Stored dataset items:
◆ ◆ ◆ ◆ ◆

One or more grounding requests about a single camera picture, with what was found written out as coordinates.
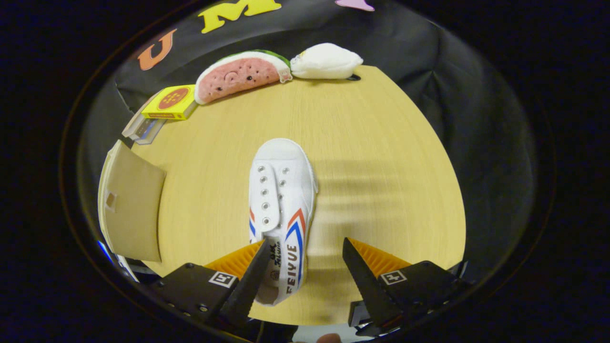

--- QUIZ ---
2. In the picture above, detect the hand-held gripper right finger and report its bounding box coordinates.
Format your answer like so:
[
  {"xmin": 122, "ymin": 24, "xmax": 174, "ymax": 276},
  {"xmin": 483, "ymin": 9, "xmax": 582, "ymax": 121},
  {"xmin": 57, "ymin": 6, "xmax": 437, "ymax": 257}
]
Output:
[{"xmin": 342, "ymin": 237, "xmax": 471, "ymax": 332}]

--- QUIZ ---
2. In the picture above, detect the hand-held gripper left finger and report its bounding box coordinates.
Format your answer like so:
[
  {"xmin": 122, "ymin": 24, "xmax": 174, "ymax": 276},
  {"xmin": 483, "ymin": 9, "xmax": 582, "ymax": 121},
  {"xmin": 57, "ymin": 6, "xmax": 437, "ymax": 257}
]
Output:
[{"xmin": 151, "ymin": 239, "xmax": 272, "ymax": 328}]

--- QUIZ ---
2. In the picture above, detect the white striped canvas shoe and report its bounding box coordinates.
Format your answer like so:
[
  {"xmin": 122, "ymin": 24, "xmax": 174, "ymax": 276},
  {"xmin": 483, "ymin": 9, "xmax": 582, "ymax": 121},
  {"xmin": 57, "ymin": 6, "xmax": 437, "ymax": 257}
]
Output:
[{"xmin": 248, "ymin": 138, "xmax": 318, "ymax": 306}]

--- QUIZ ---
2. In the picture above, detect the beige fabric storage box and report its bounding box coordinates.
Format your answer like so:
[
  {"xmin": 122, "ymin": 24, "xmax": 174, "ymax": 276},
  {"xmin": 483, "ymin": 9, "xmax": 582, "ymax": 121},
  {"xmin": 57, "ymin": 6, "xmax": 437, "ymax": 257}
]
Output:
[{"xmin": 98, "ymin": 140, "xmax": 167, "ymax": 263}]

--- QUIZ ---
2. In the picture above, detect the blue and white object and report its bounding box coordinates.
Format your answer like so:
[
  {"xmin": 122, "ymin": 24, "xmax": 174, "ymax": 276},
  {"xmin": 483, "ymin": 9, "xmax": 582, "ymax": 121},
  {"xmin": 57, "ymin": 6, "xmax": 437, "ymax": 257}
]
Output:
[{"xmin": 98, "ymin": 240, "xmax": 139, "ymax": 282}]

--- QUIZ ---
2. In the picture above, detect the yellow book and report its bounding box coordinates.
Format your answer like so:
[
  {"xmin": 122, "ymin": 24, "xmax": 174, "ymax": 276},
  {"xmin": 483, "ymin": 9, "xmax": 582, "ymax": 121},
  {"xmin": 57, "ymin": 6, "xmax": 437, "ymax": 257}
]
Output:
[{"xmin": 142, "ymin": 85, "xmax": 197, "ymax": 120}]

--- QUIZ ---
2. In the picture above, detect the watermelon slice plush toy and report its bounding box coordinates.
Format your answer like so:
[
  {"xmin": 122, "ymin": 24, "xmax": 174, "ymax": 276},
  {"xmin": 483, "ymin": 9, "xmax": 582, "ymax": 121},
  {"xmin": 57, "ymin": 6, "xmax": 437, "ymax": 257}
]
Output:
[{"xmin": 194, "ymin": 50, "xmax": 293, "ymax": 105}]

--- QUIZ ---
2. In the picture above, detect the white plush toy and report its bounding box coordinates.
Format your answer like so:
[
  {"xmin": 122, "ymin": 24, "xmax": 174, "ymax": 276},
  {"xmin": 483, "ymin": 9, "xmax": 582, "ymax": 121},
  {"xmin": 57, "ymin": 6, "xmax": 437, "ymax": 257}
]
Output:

◆ ◆ ◆ ◆ ◆

### YOUR INSTRUCTIONS
Excluding the pictures, output every entry above without alteration.

### OUTPUT BELOW
One or more grounding requests about a single camera picture, with what was found written out as coordinates.

--- QUIZ ---
2. In the picture above, detect the hand-held gripper right finger and report its bounding box coordinates.
Format your answer like so:
[
  {"xmin": 122, "ymin": 24, "xmax": 174, "ymax": 276},
  {"xmin": 483, "ymin": 9, "xmax": 582, "ymax": 121},
  {"xmin": 57, "ymin": 6, "xmax": 437, "ymax": 257}
]
Output:
[{"xmin": 342, "ymin": 237, "xmax": 471, "ymax": 332}]

--- QUIZ ---
2. In the picture above, detect the hand-held gripper left finger and report its bounding box coordinates.
Format your answer like so:
[
  {"xmin": 122, "ymin": 24, "xmax": 174, "ymax": 276},
  {"xmin": 483, "ymin": 9, "xmax": 582, "ymax": 121},
  {"xmin": 57, "ymin": 6, "xmax": 437, "ymax": 257}
]
Output:
[{"xmin": 151, "ymin": 239, "xmax": 272, "ymax": 328}]

--- QUIZ ---
2. In the picture above, detect the white striped canvas shoe and report its bounding box coordinates.
Format your answer like so:
[
  {"xmin": 122, "ymin": 24, "xmax": 174, "ymax": 276},
  {"xmin": 483, "ymin": 9, "xmax": 582, "ymax": 121},
  {"xmin": 57, "ymin": 6, "xmax": 437, "ymax": 257}
]
Output:
[{"xmin": 248, "ymin": 138, "xmax": 318, "ymax": 306}]

--- QUIZ ---
2. In the picture above, detect the beige fabric storage box and report its bounding box coordinates.
Format your answer like so:
[
  {"xmin": 122, "ymin": 24, "xmax": 174, "ymax": 276},
  {"xmin": 483, "ymin": 9, "xmax": 582, "ymax": 121},
  {"xmin": 57, "ymin": 6, "xmax": 437, "ymax": 257}
]
Output:
[{"xmin": 98, "ymin": 140, "xmax": 167, "ymax": 263}]

--- QUIZ ---
2. In the picture above, detect the blue and white object and report its bounding box coordinates.
Format your answer like so:
[
  {"xmin": 122, "ymin": 24, "xmax": 174, "ymax": 276},
  {"xmin": 483, "ymin": 9, "xmax": 582, "ymax": 121},
  {"xmin": 57, "ymin": 6, "xmax": 437, "ymax": 257}
]
Output:
[{"xmin": 98, "ymin": 240, "xmax": 139, "ymax": 282}]

--- QUIZ ---
2. In the picture above, detect the yellow book and report its bounding box coordinates.
Format your answer like so:
[
  {"xmin": 122, "ymin": 24, "xmax": 174, "ymax": 276},
  {"xmin": 483, "ymin": 9, "xmax": 582, "ymax": 121},
  {"xmin": 57, "ymin": 6, "xmax": 437, "ymax": 257}
]
Output:
[{"xmin": 142, "ymin": 85, "xmax": 197, "ymax": 120}]

--- QUIZ ---
2. In the picture above, detect the watermelon slice plush toy and report its bounding box coordinates.
Format your answer like so:
[
  {"xmin": 122, "ymin": 24, "xmax": 174, "ymax": 276},
  {"xmin": 483, "ymin": 9, "xmax": 582, "ymax": 121},
  {"xmin": 57, "ymin": 6, "xmax": 437, "ymax": 257}
]
Output:
[{"xmin": 194, "ymin": 50, "xmax": 293, "ymax": 105}]

--- QUIZ ---
2. In the picture above, detect the white plush toy and report its bounding box coordinates.
Format your answer like so:
[
  {"xmin": 122, "ymin": 24, "xmax": 174, "ymax": 276},
  {"xmin": 483, "ymin": 9, "xmax": 582, "ymax": 121},
  {"xmin": 57, "ymin": 6, "xmax": 437, "ymax": 257}
]
Output:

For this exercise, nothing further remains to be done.